■ How to complete this task: Each line of the material holding the word "hand" must be identified and copied.

+ + + +

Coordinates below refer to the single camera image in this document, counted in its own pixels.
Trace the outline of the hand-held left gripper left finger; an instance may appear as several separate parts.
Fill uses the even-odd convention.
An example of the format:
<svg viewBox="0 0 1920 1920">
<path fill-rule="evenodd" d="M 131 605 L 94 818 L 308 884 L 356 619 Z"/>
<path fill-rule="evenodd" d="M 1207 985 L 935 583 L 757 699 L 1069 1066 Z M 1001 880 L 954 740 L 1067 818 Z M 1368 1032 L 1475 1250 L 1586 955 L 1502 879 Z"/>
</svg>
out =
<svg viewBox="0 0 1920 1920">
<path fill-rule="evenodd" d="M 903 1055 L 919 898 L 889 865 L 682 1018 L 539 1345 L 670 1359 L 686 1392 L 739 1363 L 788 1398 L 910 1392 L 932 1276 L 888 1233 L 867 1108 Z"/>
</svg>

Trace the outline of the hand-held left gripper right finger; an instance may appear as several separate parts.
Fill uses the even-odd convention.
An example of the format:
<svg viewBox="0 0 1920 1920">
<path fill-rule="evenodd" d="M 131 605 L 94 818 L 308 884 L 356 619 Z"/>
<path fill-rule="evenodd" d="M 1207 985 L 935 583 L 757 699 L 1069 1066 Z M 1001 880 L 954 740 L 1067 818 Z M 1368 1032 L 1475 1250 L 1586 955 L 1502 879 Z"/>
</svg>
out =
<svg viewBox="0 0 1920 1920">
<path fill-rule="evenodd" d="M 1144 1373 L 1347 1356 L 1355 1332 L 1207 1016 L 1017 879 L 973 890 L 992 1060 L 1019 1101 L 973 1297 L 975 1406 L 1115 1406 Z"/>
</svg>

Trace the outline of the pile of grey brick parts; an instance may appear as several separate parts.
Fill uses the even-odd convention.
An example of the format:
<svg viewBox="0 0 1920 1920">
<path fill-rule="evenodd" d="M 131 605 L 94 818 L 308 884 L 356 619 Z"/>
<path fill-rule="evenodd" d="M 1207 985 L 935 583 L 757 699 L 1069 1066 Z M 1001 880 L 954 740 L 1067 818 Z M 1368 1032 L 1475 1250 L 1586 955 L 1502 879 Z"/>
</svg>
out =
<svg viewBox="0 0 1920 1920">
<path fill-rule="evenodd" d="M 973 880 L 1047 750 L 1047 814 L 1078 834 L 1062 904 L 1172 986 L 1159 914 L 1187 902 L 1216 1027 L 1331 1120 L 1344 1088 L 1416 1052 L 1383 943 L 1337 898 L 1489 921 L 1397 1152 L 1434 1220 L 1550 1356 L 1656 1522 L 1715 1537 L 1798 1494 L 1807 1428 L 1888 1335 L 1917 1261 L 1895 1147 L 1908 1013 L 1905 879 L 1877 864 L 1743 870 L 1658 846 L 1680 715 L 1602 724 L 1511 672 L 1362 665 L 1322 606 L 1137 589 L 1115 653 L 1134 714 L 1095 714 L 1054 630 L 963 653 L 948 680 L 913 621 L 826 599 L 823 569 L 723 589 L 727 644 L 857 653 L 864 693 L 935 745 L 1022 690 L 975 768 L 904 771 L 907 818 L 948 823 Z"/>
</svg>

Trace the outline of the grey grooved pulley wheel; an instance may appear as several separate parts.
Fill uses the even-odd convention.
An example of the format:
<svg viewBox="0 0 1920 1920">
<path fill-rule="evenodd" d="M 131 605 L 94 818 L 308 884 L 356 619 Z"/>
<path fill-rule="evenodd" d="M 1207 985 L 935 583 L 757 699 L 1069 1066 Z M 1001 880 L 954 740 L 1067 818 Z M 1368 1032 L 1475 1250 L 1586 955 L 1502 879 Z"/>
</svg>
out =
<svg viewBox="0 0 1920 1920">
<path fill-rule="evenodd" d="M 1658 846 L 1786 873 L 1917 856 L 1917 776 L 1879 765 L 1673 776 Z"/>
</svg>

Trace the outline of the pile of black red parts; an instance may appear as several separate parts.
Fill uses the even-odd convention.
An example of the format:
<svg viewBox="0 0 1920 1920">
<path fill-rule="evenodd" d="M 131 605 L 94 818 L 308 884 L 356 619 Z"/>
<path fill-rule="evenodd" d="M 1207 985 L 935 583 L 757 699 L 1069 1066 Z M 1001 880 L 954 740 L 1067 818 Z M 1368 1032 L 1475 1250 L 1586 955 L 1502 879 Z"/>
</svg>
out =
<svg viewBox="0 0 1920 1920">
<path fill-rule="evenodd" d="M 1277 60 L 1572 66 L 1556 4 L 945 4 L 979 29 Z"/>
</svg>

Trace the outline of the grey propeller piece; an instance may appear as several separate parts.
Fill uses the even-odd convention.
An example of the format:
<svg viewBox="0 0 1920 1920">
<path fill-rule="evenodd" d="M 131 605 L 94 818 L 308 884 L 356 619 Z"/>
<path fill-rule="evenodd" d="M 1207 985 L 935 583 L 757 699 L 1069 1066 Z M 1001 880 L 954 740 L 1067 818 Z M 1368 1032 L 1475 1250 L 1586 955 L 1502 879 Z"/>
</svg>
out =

+ + + +

■ Solution to this exercise:
Trace the outline of the hand-held left gripper left finger; an instance may appear as several separate parts.
Trace the outline of the hand-held left gripper right finger; an instance may appear as several separate parts.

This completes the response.